* [Requirement]: Return a copy of every line in the records that includes the word "scale".

[Material provided Boundary: Start]

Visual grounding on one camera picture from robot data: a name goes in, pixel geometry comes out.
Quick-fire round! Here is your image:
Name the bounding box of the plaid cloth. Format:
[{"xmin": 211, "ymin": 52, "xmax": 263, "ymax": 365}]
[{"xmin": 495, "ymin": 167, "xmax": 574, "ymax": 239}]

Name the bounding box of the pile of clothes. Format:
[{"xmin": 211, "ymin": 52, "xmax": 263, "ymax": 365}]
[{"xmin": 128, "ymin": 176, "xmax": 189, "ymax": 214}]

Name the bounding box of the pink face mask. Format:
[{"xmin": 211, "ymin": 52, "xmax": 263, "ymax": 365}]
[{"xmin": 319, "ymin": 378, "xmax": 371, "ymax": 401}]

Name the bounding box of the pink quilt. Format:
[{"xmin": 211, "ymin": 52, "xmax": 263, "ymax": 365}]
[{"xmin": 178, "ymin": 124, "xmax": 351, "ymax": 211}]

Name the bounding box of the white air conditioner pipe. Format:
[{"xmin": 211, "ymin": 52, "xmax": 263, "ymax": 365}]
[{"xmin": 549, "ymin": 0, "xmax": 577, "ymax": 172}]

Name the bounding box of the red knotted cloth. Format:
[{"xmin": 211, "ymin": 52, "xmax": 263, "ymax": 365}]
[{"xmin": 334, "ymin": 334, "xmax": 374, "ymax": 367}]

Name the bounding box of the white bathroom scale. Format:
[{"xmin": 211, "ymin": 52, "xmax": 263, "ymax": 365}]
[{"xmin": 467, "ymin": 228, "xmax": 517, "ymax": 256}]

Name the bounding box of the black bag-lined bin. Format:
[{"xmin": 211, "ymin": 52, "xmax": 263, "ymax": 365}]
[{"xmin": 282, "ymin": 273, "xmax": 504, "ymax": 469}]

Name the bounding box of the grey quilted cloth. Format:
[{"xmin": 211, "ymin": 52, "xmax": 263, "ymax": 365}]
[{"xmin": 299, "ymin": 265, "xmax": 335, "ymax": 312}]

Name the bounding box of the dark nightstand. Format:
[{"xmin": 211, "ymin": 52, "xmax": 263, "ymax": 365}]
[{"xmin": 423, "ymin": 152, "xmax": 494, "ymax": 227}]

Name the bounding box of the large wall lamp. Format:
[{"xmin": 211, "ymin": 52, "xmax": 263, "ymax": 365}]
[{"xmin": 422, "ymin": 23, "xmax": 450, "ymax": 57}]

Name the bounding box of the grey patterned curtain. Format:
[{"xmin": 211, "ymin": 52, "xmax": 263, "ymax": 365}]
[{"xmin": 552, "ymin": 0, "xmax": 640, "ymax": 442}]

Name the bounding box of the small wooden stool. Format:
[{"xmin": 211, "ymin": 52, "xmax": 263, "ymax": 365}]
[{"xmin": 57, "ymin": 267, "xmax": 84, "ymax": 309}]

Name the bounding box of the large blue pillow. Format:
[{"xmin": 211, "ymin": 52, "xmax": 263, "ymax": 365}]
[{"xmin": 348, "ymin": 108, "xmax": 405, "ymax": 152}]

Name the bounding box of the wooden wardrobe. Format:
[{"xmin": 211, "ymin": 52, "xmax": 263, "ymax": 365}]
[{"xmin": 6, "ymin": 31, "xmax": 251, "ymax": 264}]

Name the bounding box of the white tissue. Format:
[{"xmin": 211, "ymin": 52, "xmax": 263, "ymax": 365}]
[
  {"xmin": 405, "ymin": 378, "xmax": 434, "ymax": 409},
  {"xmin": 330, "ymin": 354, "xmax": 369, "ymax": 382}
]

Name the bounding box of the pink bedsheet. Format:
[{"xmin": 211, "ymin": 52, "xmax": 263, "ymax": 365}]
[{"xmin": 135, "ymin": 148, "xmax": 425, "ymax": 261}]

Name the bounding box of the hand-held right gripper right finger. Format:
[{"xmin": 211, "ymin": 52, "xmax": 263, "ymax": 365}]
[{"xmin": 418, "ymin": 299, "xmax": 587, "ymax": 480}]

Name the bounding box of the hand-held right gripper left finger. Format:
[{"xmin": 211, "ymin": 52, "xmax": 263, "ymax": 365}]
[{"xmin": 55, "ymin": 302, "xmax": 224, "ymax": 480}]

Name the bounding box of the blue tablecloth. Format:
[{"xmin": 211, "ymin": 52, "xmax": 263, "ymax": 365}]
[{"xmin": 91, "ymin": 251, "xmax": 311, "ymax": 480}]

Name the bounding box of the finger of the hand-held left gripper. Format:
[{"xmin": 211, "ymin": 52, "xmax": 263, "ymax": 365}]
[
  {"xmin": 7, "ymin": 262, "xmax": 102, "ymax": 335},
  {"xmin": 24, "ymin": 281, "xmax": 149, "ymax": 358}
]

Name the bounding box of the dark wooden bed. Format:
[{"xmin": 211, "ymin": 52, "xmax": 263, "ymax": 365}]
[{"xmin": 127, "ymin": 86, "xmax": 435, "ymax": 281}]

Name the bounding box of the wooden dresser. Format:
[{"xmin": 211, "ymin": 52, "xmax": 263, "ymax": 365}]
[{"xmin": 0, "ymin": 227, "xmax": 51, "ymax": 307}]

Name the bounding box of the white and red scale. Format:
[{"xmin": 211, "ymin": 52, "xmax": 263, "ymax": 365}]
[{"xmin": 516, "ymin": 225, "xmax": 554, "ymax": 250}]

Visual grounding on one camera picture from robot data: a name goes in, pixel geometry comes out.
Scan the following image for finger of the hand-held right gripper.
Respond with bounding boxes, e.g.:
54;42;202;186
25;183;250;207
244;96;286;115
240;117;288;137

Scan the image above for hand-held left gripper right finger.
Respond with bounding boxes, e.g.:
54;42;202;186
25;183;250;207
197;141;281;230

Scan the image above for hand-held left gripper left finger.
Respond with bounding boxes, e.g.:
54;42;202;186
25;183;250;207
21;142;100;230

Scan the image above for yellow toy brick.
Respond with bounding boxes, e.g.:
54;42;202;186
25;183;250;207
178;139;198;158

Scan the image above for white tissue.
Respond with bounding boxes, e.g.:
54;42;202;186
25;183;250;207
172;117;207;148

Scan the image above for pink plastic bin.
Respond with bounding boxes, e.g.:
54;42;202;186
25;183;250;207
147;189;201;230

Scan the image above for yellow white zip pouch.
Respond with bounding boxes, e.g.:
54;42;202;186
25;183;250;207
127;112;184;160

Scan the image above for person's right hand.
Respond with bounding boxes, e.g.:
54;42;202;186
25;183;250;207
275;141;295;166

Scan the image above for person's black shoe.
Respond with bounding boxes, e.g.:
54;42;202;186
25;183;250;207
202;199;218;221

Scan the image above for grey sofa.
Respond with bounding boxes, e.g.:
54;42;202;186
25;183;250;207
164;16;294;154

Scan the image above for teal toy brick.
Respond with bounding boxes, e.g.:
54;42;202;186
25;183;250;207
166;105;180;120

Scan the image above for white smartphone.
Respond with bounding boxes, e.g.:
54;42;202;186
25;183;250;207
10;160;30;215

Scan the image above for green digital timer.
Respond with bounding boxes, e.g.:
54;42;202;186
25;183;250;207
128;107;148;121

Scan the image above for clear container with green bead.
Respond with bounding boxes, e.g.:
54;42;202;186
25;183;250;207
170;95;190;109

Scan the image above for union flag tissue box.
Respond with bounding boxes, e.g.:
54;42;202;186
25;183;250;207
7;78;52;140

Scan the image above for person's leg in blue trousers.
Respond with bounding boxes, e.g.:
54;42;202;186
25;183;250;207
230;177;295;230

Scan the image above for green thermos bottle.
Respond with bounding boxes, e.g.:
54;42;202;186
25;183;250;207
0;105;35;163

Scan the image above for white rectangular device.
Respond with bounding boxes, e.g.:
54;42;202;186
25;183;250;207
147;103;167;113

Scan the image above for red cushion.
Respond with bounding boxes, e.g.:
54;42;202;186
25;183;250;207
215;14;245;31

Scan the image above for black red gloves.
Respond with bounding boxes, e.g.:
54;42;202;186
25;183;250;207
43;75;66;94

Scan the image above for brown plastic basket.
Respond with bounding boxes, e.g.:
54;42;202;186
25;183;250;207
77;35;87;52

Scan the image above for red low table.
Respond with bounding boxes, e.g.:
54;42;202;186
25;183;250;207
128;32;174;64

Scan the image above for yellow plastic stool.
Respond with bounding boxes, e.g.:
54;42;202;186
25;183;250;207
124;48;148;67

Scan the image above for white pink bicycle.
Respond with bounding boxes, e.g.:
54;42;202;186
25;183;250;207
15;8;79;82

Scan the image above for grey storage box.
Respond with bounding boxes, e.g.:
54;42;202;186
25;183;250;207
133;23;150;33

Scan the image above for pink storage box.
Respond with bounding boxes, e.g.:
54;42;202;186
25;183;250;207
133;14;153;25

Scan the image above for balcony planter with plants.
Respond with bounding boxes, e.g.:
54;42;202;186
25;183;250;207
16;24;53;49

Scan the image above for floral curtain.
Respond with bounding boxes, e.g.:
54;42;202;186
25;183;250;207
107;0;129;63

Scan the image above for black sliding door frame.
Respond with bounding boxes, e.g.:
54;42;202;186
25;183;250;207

[Material provided Boundary: End]

* [Problem solution]:
Name the bounding box of the white bathroom scale. Format:
Name the bounding box of the white and red scale. Format:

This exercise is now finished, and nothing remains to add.